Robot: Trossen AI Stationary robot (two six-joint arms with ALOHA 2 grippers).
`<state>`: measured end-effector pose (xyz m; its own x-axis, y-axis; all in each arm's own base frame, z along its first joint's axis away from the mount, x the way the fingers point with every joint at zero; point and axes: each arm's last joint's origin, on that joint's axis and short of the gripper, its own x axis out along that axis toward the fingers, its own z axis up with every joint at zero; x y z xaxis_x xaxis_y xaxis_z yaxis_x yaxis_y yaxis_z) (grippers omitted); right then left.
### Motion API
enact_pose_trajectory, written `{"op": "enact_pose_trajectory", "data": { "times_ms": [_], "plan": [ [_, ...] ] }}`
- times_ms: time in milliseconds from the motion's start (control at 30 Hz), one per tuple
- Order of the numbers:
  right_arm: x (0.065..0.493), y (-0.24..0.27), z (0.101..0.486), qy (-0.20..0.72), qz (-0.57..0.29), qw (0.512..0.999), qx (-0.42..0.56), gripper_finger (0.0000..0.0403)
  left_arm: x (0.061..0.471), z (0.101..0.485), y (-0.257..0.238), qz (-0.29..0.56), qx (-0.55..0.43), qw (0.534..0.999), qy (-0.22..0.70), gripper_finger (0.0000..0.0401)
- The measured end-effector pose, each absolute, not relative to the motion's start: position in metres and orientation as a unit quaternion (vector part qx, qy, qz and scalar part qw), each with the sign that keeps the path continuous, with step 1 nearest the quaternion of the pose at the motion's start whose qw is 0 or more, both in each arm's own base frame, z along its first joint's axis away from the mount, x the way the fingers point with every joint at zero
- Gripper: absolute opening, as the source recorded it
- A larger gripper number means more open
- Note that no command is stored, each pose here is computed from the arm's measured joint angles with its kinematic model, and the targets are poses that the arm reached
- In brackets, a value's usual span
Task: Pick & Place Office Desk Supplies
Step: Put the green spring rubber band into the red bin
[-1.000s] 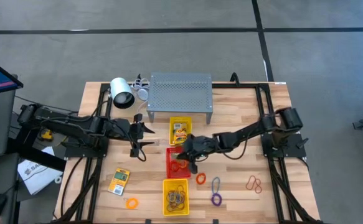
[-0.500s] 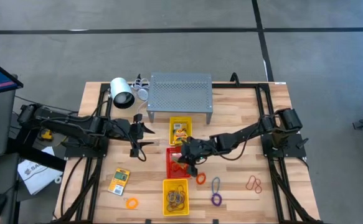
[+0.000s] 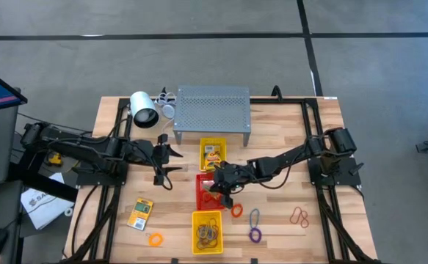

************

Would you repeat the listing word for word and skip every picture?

● **Answer for this exercise**:
Robot: Trossen AI Stationary robot (two six-joint arms with ALOHA 2 grippers).
`<state>`: measured end-effector pose (xyz m; its own x-axis, y-axis; all in each arm's own base frame, z along its first joint's axis away from the mount, x the way the fingers point with every joint at zero; point and axes: each arm's last joint's origin, on that joint's axis and short of the gripper, its own x axis out along that axis toward the fingers, its own z axis up with every joint at zero; x y z xaxis_x xaxis_y xaxis_z yaxis_x yaxis_y yaxis_z) (grippers omitted); right then left.
### Motion API
enact_pose_trajectory, written `{"op": "enact_pose_trajectory", "data": { "times_ms": [_], "plan": [ [_, ...] ] }}`
- times_ms: time in milliseconds from the motion's start (control at 30 Hz), one per tuple
- Order of the numbers:
  right_arm: x (0.065..0.493), y (-0.24..0.27), z (0.101..0.486), qy (-0.20..0.72), qz (-0.57..0.29), qw (0.512..0.999), qx (-0.42..0.56), gripper_finger (0.0000..0.0403)
  left_arm: x (0.061..0.471), z (0.101..0.485), y (-0.257..0.238), qz (-0.29..0.56), qx (-0.55..0.43), qw (0.534..0.999), qy (-0.22..0.70), gripper_finger (0.0000..0.0401)
- The measured end-effector pose, each absolute, not relative to the motion's start: position in metres and orientation as a unit quaternion (vector part qx, qy, qz and scalar part qw), each with the sign that keeps the path continuous, with step 1 nearest the quaternion of the pose at the motion's start whose qw is 0 or more, both in each arm's own base frame, z along its first joint's axis away from the mount, x the way the fingers point with every joint at zero
- Gripper: absolute opening, as the source recorded it
- A larger gripper number means more open
- Note that no command is stored, each pose here is computed from the arm's measured joint angles with its kinematic model, and the targets are poses that the arm reached
- In brackets, a value's usual span
Task: Pick & Place Office Desk Supplies
Step: Put the green spring rubber band into the red bin
[-1.000s] 
[-0.500s] 
[+0.000s] 

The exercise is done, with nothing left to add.